La justice a estimé qu’en répondant un pouce en l’air à un contrat, un agriculteur avait accepté de l’honorer. Il a écopé d’une amende de 56 000 euros.

Un émoji suffit-il pour accepter un contrat de plusieurs dizaines de milliers de dollars ? La justice canadienne a tranché. Chris Achter, un agriculteur installé dans l'État de la Saskatchewan, a répondu, en mars 2021, un pouce en l'air à un acheteur de céréales. Ce dernier venait de lui envoyer un contrat au sujet de la livraison de 87 tonnes de lin. Un contrat que l'agriculteur n'a jamais honoré, car il assure ne jamais l'avoir accepté, rapporte Le Parisien.

Le tribunal a condamné Chris Achter à une amende de 82 200 dollars canadiens, soit plus de 56 000 euros, pour ne pas avoir honoré le contrat.
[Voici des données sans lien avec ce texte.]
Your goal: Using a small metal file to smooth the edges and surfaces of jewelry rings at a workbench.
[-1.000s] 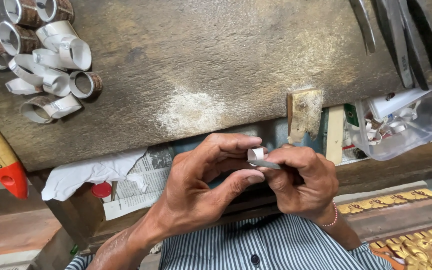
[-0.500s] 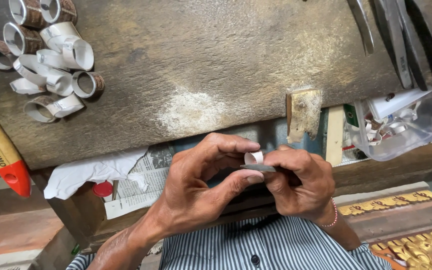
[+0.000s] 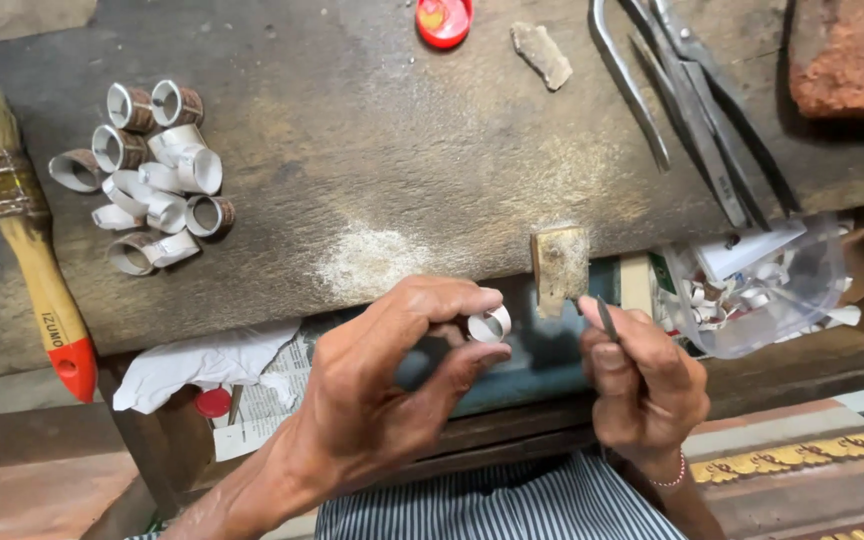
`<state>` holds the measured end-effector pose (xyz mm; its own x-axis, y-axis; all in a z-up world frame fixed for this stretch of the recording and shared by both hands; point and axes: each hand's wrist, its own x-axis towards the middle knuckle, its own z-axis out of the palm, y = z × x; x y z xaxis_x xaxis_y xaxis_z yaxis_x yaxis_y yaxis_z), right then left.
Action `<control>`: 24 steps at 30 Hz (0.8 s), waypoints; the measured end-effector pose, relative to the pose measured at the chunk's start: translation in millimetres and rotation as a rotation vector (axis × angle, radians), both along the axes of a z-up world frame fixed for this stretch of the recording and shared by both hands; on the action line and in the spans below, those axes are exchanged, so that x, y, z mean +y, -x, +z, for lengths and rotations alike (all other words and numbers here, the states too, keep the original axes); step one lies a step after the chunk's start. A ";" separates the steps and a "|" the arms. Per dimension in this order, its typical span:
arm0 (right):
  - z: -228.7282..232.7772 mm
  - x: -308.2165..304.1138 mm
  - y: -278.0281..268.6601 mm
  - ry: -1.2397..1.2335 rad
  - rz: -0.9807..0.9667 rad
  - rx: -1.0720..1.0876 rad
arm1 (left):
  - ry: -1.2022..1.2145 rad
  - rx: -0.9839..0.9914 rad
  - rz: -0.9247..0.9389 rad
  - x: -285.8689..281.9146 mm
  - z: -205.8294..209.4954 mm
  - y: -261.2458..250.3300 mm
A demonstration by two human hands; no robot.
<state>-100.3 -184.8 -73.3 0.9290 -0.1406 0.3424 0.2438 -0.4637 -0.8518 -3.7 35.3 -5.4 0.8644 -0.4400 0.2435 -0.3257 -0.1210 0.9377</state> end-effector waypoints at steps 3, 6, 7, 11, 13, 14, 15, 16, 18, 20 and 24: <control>-2.0 -13.7 1.5 0.133 -0.078 -0.018 | -0.046 -0.026 -0.034 -7.7 7.8 -13.9; 3.4 -20.4 -1.0 0.188 -0.143 0.072 | -0.116 -0.146 -0.043 -19.9 5.4 -28.9; 3.2 -23.1 -2.7 0.189 -0.128 0.065 | -0.119 -0.201 -0.065 -24.2 3.8 -34.2; 1.7 -31.4 -3.2 0.226 -0.093 0.098 | -0.105 -0.257 -0.134 -36.1 -1.8 -53.2; 0.7 -34.5 -6.3 0.262 -0.059 0.102 | -0.101 -0.260 -0.162 -39.5 -3.5 -60.9; 0.1 -35.4 -7.9 0.295 -0.021 0.104 | -0.102 -0.265 -0.187 -40.4 -4.4 -64.5; -0.6 -37.9 -8.9 0.297 -0.021 0.108 | -0.100 -0.262 -0.188 -40.6 -6.8 -66.6; -1.5 -39.9 -9.7 0.274 0.024 0.100 | -0.103 -0.262 -0.204 -40.2 -9.1 -68.3; -4.4 -44.0 -8.8 0.253 0.069 0.098 | -0.103 -0.258 -0.220 -38.4 -12.2 -71.0; -8.1 -49.0 -4.8 0.303 0.095 0.097 | -0.123 -0.247 -0.249 -36.3 -13.8 -72.3; 4.0 -43.2 -8.3 0.381 0.032 0.055 | -0.121 -0.217 -0.272 -34.2 -14.4 -73.3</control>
<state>-92.0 -228.1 -69.2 0.9492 0.0162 0.3141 0.2219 -0.7424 -0.6321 69.6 1.1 -19.8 0.6456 -0.6837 0.3403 -0.5511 -0.1086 0.8273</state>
Les plaignants estimaient que le pouce en l'air valait acceptation du contrat par l'agriculteur.

Pour sa défense, celui-ci a assuré que cet émoji ne signifiait pas son accord, mais simplement qu'il avait bien reçu le contrat.

« CHRIS A ACCEPTÉ LE CONTRAT »

Le juge justifie son avis au vu des messages que Chris Achter envoyait pour conclure ses contrats. Il utilisait des termes tels que « Ça me va », « OK » ou « Yep » en réponse à des contrats. Des messages tout aussi brefs que l'émoji, pour des contrats qu'il avait toutefois honorés en 2020.

La justice a donc conclu « que ces mots étaient la confirmation du contrat et non un simple accusé de réception du contrat ».

« Je suis convaincu, selon la prépondérance des probabilités, que Chris a accepté le contrat comme il l'avait fait auparavant, sauf que, cette fois, il a utilisé un émoji pouce levé », a expliqué le magistrat dans sa décision.